**Activity:**
Only the pictures are to be left out; please reproduce everything else in the data exactly.
■ ■ ■ ■
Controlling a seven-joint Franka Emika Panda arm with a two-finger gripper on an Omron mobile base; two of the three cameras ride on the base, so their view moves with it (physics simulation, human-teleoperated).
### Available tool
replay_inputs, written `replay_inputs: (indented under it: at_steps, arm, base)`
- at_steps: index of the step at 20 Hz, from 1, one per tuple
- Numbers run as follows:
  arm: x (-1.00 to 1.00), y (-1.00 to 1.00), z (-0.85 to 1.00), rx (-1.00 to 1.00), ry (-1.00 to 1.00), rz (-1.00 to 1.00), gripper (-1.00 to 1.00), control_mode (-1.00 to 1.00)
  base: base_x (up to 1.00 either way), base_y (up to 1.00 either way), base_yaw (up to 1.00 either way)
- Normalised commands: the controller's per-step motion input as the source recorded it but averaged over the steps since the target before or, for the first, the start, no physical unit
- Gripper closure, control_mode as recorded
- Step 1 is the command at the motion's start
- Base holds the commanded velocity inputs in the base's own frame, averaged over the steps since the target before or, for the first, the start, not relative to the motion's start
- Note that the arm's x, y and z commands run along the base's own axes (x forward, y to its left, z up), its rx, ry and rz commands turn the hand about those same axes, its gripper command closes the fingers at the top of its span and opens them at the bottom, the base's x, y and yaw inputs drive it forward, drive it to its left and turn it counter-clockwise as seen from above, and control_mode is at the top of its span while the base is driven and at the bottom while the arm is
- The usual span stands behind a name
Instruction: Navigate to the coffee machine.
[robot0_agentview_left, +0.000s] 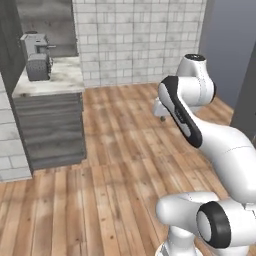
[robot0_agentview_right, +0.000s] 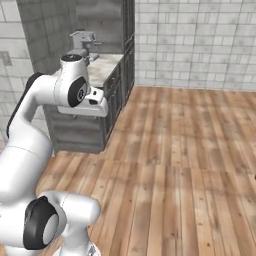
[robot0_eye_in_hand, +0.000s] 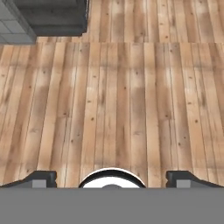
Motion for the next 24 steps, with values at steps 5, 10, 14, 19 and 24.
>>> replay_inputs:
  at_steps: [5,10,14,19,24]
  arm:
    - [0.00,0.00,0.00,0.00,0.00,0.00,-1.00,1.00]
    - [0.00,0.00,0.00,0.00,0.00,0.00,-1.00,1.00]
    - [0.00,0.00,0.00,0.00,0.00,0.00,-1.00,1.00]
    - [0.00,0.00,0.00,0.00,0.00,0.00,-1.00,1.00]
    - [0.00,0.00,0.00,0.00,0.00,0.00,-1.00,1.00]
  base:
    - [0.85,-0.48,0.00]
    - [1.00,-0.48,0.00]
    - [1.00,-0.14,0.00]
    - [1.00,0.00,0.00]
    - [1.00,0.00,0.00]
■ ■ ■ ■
**Expected answer:**
Controlling a seven-joint Franka Emika Panda arm with a two-finger gripper on an Omron mobile base; two of the three cameras ride on the base, so their view moves with it (physics simulation, human-teleoperated).
### Available tool
replay_inputs, written `replay_inputs: (indented under it: at_steps, arm, base)`
- at_steps: index of the step at 20 Hz, from 1, one per tuple
- Numbers run as follows:
  arm: x (-1.00 to 1.00), y (-1.00 to 1.00), z (-0.85 to 1.00), rx (-1.00 to 1.00), ry (-1.00 to 1.00), rz (-1.00 to 1.00), gripper (-1.00 to 1.00), control_mode (-1.00 to 1.00)
  base: base_x (up to 1.00 either way), base_y (up to 1.00 either way), base_yaw (up to 1.00 either way)
- Normalised commands: the controller's per-step motion input as the source recorded it but averaged over the steps since the target before or, for the first, the start, no physical unit
- Gripper closure, control_mode as recorded
- Step 1 is the command at the motion's start
- Base holds the commanded velocity inputs in the base's own frame, averaged over the steps since the target before or, for the first, the start, not relative to the motion's start
- Note that the arm's x, y and z commands run along the base's own axes (x forward, y to its left, z up), its rx, ry and rz commands turn the hand about those same axes, its gripper command closes the fingers at the top of its span and opens them at the bottom, the base's x, y and yaw inputs drive it forward, drive it to its left and turn it counter-clockwise as seen from above, and control_mode is at the top of its span while the base is driven and at the bottom while the arm is
- The usual span stands behind a name
Instruction: Navigate to the coffee machine.
[robot0_agentview_left, +0.000s] 
[robot0_agentview_right, +0.000s] 
[robot0_eye_in_hand, +0.000s] 
Motion for the next 24 steps, with values at steps 5, 10, 14, 19 and 24.
>>> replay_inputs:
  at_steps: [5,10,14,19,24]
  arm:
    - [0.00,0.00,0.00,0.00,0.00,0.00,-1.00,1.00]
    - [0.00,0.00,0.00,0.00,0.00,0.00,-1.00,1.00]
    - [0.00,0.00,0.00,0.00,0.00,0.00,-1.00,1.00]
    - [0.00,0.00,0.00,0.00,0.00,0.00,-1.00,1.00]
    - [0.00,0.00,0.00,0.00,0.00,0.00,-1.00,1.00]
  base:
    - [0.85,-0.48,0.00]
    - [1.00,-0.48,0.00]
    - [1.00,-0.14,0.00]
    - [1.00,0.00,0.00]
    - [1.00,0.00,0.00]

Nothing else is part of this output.